**WHAT YOU WILL DO**: Repeat all of the data word for word so that only the pictures are missing from the copy.

[Items from a dataset]
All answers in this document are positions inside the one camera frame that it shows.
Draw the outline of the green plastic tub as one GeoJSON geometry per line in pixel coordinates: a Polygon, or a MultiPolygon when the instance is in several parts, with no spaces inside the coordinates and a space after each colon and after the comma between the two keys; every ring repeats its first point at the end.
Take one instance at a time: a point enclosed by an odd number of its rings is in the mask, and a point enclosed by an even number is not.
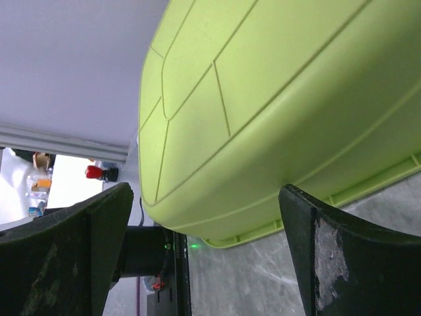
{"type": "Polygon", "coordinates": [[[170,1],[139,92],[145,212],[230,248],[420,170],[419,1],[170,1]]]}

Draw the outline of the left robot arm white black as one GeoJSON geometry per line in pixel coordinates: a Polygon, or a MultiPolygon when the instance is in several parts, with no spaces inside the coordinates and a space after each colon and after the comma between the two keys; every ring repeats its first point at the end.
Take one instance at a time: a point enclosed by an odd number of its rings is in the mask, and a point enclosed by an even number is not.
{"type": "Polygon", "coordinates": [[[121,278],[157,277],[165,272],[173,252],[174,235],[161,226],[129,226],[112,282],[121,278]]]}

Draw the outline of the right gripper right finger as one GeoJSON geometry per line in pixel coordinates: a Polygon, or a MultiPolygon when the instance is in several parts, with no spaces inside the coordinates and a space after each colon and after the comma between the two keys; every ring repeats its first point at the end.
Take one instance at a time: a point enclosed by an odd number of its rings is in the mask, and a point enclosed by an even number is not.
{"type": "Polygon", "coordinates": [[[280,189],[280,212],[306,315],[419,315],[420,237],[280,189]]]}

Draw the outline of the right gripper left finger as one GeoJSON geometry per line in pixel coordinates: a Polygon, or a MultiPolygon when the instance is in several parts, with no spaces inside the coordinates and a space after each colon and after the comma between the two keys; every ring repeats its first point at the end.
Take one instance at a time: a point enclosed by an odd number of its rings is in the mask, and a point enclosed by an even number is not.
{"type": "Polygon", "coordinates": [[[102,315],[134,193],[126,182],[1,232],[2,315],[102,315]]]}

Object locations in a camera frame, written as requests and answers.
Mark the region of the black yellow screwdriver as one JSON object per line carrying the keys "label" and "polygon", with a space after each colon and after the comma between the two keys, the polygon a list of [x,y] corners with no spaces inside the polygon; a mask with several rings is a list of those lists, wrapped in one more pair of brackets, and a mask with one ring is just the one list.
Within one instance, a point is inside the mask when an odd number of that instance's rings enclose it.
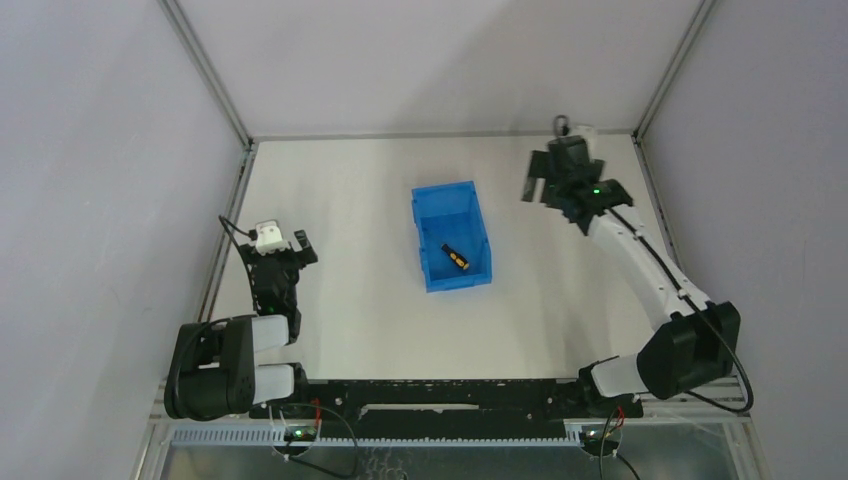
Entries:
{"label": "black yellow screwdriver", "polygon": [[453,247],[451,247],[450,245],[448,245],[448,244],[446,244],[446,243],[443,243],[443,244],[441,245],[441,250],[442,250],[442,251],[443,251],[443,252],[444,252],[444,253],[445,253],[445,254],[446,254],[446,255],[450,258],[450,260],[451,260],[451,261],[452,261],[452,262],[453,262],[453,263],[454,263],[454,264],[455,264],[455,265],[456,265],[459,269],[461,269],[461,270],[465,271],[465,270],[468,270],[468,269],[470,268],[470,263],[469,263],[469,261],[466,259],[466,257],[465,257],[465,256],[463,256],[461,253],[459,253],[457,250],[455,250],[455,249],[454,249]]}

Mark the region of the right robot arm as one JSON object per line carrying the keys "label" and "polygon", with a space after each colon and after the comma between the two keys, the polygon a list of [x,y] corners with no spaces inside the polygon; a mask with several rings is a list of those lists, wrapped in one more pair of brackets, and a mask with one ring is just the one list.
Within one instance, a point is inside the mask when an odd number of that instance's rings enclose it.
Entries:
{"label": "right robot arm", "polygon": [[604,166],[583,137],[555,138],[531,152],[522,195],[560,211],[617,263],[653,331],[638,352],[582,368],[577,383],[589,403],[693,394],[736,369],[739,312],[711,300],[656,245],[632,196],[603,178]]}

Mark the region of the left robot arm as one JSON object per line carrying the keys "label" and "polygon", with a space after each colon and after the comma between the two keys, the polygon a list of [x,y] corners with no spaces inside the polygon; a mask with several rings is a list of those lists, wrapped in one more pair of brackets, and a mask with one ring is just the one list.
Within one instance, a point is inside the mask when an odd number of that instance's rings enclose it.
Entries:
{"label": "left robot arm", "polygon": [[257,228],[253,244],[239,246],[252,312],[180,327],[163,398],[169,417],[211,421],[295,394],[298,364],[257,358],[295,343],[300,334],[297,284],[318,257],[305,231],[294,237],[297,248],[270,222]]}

**ANSWER TO THIS EXERCISE**:
All answers in this document are positions inside the one camera frame that it shows.
Draw the outline of the green plastic tub as one GeoJSON geometry per line in pixel coordinates: a Polygon, or a MultiPolygon when the instance is in several parts, with no spaces inside the coordinates and a space after each colon and after the comma between the two keys; every ring repeats its first point at the end.
Take one instance at a time: a point enclosed by an odd number of its rings is in the mask, and a point enclosed by an even number is not.
{"type": "Polygon", "coordinates": [[[170,1],[139,92],[145,212],[230,248],[420,170],[419,1],[170,1]]]}

Draw the outline of the left robot arm white black as one GeoJSON geometry per line in pixel coordinates: a Polygon, or a MultiPolygon when the instance is in several parts, with no spaces inside the coordinates and a space after each colon and after the comma between the two keys; every ring repeats its first point at the end.
Take one instance at a time: a point enclosed by an odd number of its rings is in the mask, and a point enclosed by an even number is not.
{"type": "Polygon", "coordinates": [[[121,278],[157,277],[165,272],[173,252],[174,235],[161,226],[129,226],[112,282],[121,278]]]}

Draw the outline of the right gripper right finger as one GeoJSON geometry per line in pixel coordinates: a Polygon, or a MultiPolygon when the instance is in several parts, with no spaces inside the coordinates and a space after each colon and after the comma between the two keys; every ring repeats its first point at the end.
Take one instance at a time: a point enclosed by an odd number of its rings is in the mask, and a point enclosed by an even number is not.
{"type": "Polygon", "coordinates": [[[280,189],[280,212],[306,315],[419,315],[420,237],[280,189]]]}

Draw the outline of the right gripper left finger as one GeoJSON geometry per line in pixel coordinates: a Polygon, or a MultiPolygon when the instance is in several parts, with no spaces inside the coordinates and a space after each colon and after the comma between the two keys; every ring repeats its first point at the end.
Take one instance at a time: a point enclosed by an odd number of its rings is in the mask, and a point enclosed by an even number is not.
{"type": "Polygon", "coordinates": [[[102,315],[134,193],[126,182],[1,232],[2,315],[102,315]]]}

Object locations in a camera frame, written as requests and answers.
Mark the region of the black yellow screwdriver as one JSON object per line carrying the keys "label" and "polygon", with a space after each colon and after the comma between the two keys, the polygon a list of [x,y] corners with no spaces inside the polygon; a mask with several rings is a list of those lists, wrapped in one more pair of brackets, and a mask with one ring is just the one list.
Within one instance, a point is inside the mask when an odd number of that instance's rings enclose it.
Entries:
{"label": "black yellow screwdriver", "polygon": [[453,247],[451,247],[450,245],[448,245],[448,244],[446,244],[446,243],[443,243],[443,244],[441,245],[441,250],[442,250],[442,251],[443,251],[443,252],[444,252],[444,253],[445,253],[445,254],[446,254],[446,255],[450,258],[450,260],[451,260],[451,261],[452,261],[452,262],[453,262],[453,263],[454,263],[454,264],[455,264],[455,265],[456,265],[459,269],[461,269],[461,270],[465,271],[465,270],[468,270],[468,269],[470,268],[470,263],[469,263],[469,261],[466,259],[466,257],[465,257],[465,256],[463,256],[461,253],[459,253],[457,250],[455,250],[455,249],[454,249]]}

Mark the region of the right robot arm as one JSON object per line carrying the keys "label" and "polygon", with a space after each colon and after the comma between the two keys, the polygon a list of [x,y] corners with no spaces inside the polygon; a mask with several rings is a list of those lists, wrapped in one more pair of brackets, and a mask with one ring is just the one list.
Within one instance, a point is inside the mask when an odd number of that instance's rings enclose it.
Entries:
{"label": "right robot arm", "polygon": [[604,166],[583,137],[555,138],[531,152],[522,195],[560,211],[617,263],[653,331],[638,352],[582,368],[577,383],[589,403],[693,394],[736,369],[739,312],[711,300],[656,245],[632,196],[603,178]]}

Mark the region of the left robot arm as one JSON object per line carrying the keys "label" and "polygon", with a space after each colon and after the comma between the two keys, the polygon a list of [x,y] corners with no spaces inside the polygon; a mask with several rings is a list of those lists, wrapped in one more pair of brackets, and a mask with one ring is just the one list.
Within one instance, a point is inside the mask when an odd number of that instance's rings enclose it.
Entries:
{"label": "left robot arm", "polygon": [[257,228],[253,244],[239,246],[252,312],[180,327],[163,398],[169,417],[211,421],[295,394],[298,364],[257,358],[295,343],[300,334],[297,284],[318,257],[305,231],[294,237],[297,248],[270,222]]}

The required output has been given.